Indianapolis-based Eli Lilly said it would acquire Menlo Park, California-based Dermira for $1.1 billion. Shares of Dermira were up about 4.5% on the Nasdaq when markets closed Friday. Lilly’s executive team is expected to give a presentation Tuesday afternoon at the J.P. Morgan Healthcare Conference in San Francisco.

Dermira has one approved product, Qbrexza (glycopyrronium), a medicated cloth used to treat primary axillary hyperhidrosis, or excessive underarm sweating. The lead product candidate in its pipeline is lebrikizumab, a monoclonal antibody in Phase III development designed to treat moderate to severe atopic dermatitis, a form of eczema, by targeting the cytokine IL-13.

The drug received fast track designation from the Food and Drug Administration last month, meaning that the agency’s review of Dermira’s application will be expedited.

Another company developing a monoclonal antibody against IL-13 for moderate to severe atopic dermatitis is Ballerup, Denmark-based LEO Pharma, which last month announced positive top-line data from three Phase III studies of its product candidate, tralokinumab.

Data from Dermira’s Phase IIb study of lebrikizumab presented in March showed a statistically significant improvement in eczema skin lesions for all three dose levels compared with placebo. Further data from the study, presented in October, also showed improvements on various secondary endpoints.
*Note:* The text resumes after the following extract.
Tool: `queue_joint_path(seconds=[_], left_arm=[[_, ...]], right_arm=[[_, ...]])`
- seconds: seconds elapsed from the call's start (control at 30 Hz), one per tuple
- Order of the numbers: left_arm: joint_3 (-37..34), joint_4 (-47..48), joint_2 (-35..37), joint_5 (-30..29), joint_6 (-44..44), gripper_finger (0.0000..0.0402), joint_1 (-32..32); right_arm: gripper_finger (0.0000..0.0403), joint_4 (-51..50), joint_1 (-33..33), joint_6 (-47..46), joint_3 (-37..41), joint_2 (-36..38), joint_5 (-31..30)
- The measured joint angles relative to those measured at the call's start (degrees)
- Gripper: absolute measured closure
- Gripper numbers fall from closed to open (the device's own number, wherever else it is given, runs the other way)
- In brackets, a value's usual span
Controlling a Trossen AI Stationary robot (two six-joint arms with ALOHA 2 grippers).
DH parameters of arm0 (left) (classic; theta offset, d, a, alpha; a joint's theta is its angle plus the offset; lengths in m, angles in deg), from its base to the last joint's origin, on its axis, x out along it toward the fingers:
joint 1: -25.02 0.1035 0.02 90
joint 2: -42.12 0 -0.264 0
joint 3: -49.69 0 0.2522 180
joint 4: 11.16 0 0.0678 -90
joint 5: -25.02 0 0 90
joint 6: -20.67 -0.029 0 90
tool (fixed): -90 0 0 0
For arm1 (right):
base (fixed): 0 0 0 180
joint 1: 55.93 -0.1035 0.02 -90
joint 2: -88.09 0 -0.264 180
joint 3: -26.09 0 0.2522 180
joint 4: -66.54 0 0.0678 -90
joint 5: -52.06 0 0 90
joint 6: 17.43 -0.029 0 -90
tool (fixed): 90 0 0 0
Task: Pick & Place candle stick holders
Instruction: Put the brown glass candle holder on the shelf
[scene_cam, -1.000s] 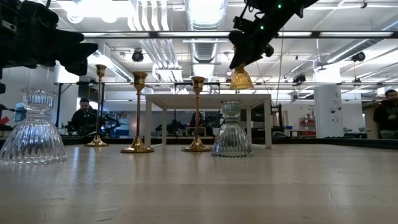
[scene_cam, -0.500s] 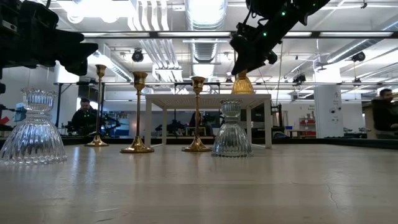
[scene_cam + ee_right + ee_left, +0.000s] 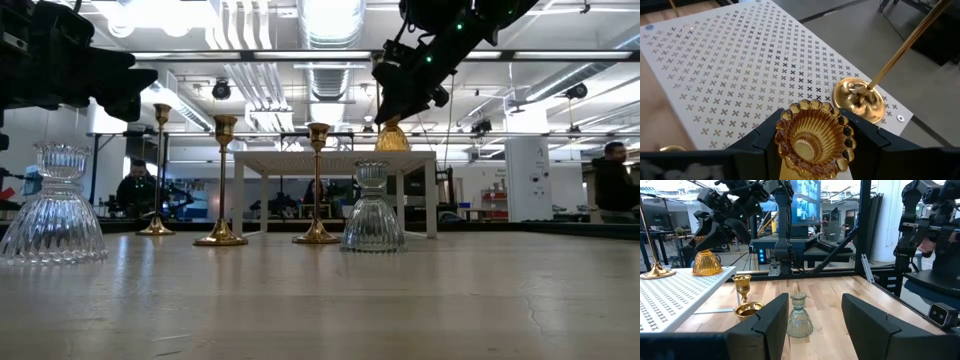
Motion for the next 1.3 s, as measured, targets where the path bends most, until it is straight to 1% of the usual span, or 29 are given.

The two Phase III studies, ADvocate1 and ADvocate2, were launched in October and November, respectively.

“The acquisition of Dermira is consistent with Lilly’s strategy to augment our own internal research by acquiring clinical phase assets in our core therapeutic areas and leveraging our development expertise and commercial infrastructure to bring new medicines to patients,” said Patrik Jonsson, president of Lilly Bio-Medicines, in a statement. “This acquisition provides an opportunity to add a promising Phase 3 immunology compound for atopic dermatitis, while also adding an approved dermatology treatment for primary axillary hyperhidrosis.”

The announcement came slightly more than one year to the day after Lilly said it would buy Loxo Oncology for $8 billion, during the 2019 J.P. Morgan conference.